> [TASK GOAL]:
From the line containing "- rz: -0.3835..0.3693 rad" onward to the last line of the data below, copy each line exactly and add nothing.

> [GIVEN INFORMATION]:
------------------------------------------------------------

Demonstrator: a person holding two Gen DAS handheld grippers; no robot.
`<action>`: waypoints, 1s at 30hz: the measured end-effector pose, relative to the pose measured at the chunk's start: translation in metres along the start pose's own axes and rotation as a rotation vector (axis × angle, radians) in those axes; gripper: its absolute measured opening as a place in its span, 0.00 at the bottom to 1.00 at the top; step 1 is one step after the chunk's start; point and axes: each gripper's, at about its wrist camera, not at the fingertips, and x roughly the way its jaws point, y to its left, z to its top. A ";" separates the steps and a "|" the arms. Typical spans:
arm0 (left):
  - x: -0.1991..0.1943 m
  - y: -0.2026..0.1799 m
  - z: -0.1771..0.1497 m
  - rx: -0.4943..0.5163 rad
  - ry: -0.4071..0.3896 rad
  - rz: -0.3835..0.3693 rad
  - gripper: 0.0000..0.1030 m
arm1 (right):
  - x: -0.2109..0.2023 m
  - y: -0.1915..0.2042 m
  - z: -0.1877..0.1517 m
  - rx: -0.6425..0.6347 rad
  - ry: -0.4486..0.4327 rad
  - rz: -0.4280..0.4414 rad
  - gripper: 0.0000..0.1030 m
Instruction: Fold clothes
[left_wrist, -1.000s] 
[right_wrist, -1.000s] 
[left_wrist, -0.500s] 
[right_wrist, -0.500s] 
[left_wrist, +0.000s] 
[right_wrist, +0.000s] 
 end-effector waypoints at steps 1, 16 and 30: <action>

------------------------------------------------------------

> [YOUR SOLUTION]:
  - rz: -0.3835..0.3693 rad
  - gripper: 0.0000..0.1030 m
arm1 (right):
  - x: -0.2109..0.2023 m
  - y: -0.1915..0.2042 m
  - z: -0.1877..0.1517 m
  - rx: -0.6425..0.6347 rad
  - ry: -0.4486..0.4327 rad
  - rz: -0.4280..0.4414 rad
  - gripper: 0.0000..0.1030 m
Instruction: Fold clothes
[left_wrist, -1.000s] 
[right_wrist, -1.000s] 
[left_wrist, -0.500s] 
[right_wrist, -0.500s] 
[left_wrist, +0.000s] 
[right_wrist, +0.000s] 
 end-effector waypoints at steps 1, 16 and 30: <action>

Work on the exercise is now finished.